Many of us learned our very first foreign words from our grandmothers.
The Big Show's Marco Werman learned a Dutch curse.
Nina Porzucki learned a Yiddish word that speaks to an existential Jewish mindset: dafka. (Nina's grandmother didn't think she was conveying such a big idea; she was just describing her granddaughter's stubborn behavior.)
Marilyn Chin also learned a ton of great stuff from her grandmother: insults, puns and tongue twisters. Much of this exotic flostsam and jetsam later found its way into Chin's poetry. Hers are poems of love and rage, investigations of her Chinese-American identity. Chin has her Chinese bits and her American bits. Double happiness!
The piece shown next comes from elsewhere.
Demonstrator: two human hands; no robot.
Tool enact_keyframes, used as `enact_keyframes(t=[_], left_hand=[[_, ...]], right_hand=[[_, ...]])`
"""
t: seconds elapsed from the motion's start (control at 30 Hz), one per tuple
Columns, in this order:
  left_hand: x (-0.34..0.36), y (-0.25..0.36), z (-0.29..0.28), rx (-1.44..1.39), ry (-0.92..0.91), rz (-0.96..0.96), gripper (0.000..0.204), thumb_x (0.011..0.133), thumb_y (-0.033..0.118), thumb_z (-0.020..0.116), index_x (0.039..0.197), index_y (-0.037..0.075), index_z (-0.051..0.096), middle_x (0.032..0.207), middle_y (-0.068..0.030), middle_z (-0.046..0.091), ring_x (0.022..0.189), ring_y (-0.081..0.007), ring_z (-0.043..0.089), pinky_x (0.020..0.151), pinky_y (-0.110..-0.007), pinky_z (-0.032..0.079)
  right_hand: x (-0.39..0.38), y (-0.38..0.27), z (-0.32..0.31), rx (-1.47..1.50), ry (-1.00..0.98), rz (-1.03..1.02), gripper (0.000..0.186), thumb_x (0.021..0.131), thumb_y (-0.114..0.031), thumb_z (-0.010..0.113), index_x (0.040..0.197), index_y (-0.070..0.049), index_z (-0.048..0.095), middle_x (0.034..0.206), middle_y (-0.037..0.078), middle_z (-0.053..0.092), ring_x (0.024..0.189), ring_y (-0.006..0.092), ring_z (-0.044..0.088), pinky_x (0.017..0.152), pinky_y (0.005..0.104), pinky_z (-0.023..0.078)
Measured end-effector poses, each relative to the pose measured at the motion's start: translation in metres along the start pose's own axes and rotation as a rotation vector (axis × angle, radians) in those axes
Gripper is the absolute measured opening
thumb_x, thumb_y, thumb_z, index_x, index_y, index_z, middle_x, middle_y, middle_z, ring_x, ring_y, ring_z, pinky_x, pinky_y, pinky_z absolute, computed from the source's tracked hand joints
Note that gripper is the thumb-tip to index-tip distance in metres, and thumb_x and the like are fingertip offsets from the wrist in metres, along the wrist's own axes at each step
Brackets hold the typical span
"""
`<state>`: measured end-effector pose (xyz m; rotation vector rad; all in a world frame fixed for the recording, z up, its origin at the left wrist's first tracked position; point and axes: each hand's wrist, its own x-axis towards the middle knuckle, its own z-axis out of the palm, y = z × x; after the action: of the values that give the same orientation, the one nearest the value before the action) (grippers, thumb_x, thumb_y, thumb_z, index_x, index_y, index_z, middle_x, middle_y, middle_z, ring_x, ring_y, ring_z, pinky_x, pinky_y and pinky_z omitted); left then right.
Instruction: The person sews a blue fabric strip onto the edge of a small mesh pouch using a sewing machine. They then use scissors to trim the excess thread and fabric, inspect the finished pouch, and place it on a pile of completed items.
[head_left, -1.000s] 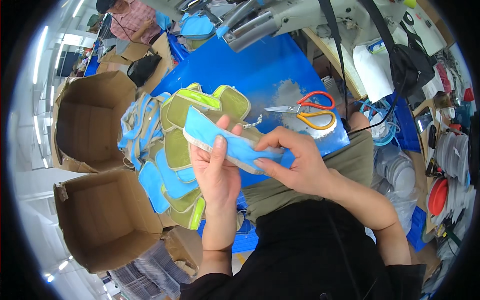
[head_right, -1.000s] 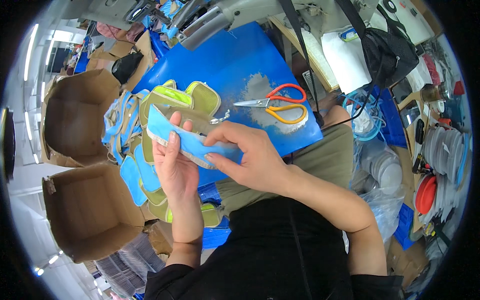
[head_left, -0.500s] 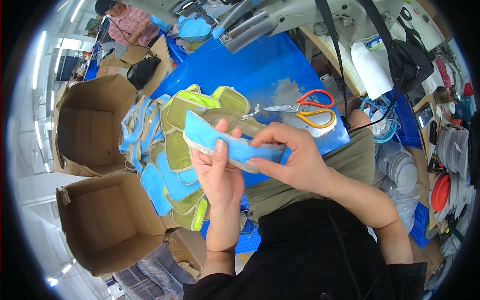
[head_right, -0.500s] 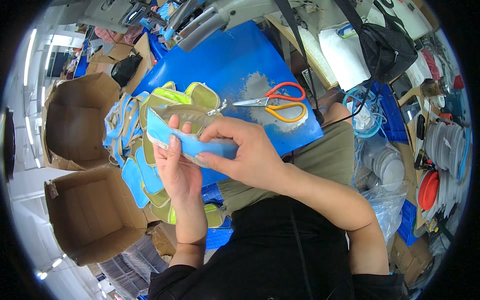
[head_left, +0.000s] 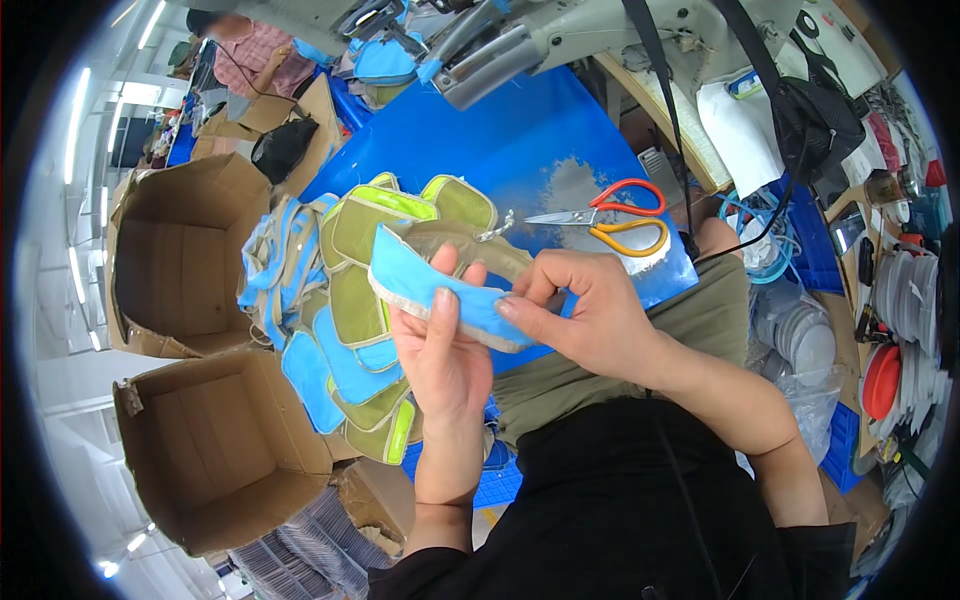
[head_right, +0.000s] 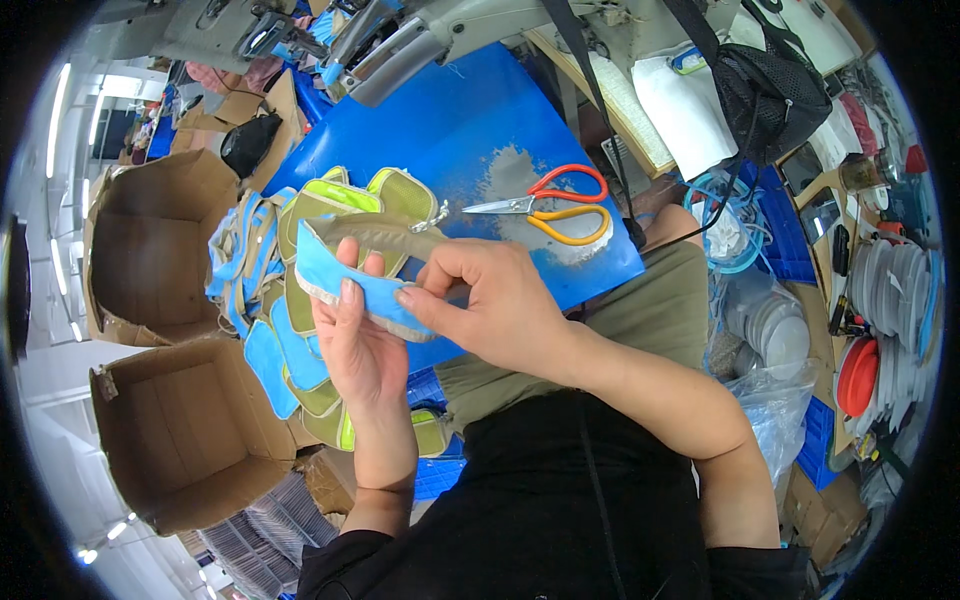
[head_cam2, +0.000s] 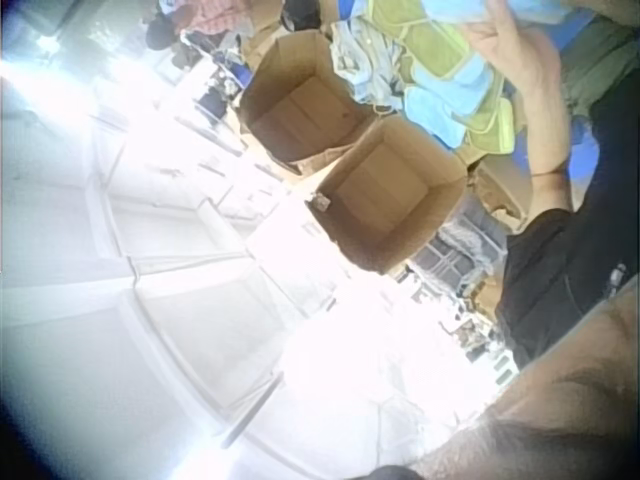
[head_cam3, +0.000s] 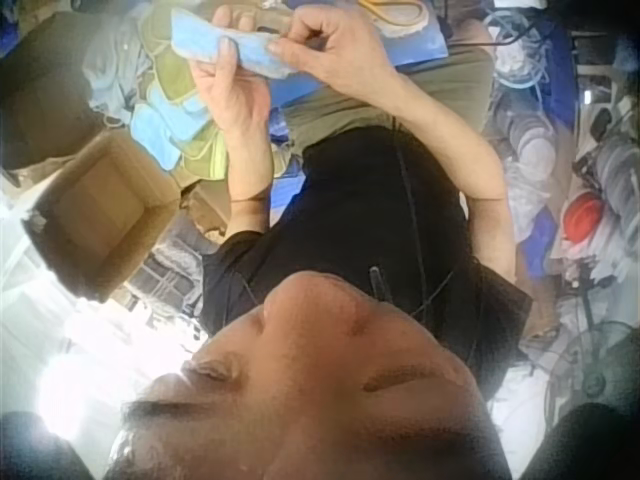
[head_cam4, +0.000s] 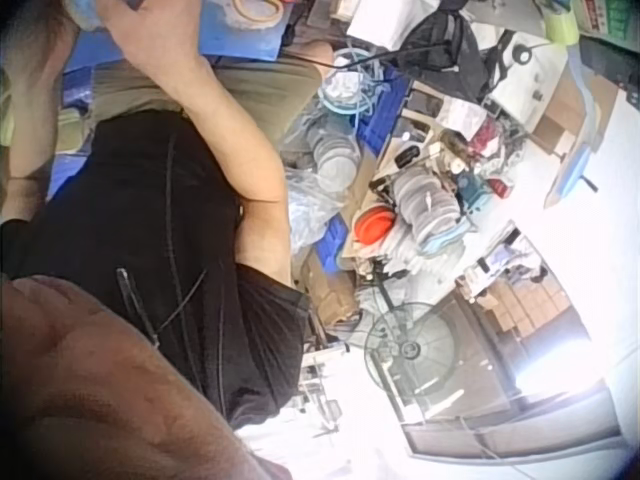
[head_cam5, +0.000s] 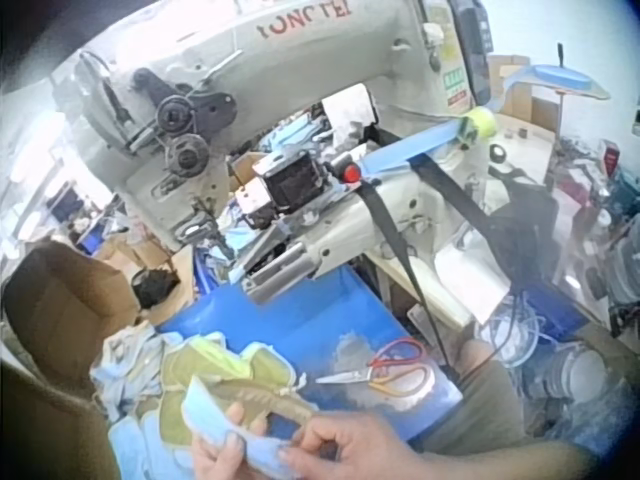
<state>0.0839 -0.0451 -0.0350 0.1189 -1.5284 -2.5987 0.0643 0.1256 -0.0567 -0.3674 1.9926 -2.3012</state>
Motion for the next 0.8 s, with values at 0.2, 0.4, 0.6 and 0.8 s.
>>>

Double happiness pops up in Chin's first novel Revenge of the Mooncake Vixen. It's the story of Chinese-American twins, Moonie and Mei Ling Wong, and their search for all kinds of happiness. Double Happiness also happens to be the name of their family restaurant. Between episodes of Chinese food delivery gone hilariously wrong—thanks to Mei Ling's souped-up American need for sex and drugs—the twins enter a mythological world of Chinese fable. Chin takes us on a wild ride from the profane to the sacred, and back to the profane again.
In the pod, I interview Marilyn Chin who, like the twins in her novel, was raised by an overly protective Old World grandmother. Chin can still recite her grandmother's curses and sayings, delivered in the Taishanese sub-dialect of Cantonese. She also recites a super-punning poem from her 2002 collection, Rhapsody in Plain Yellow.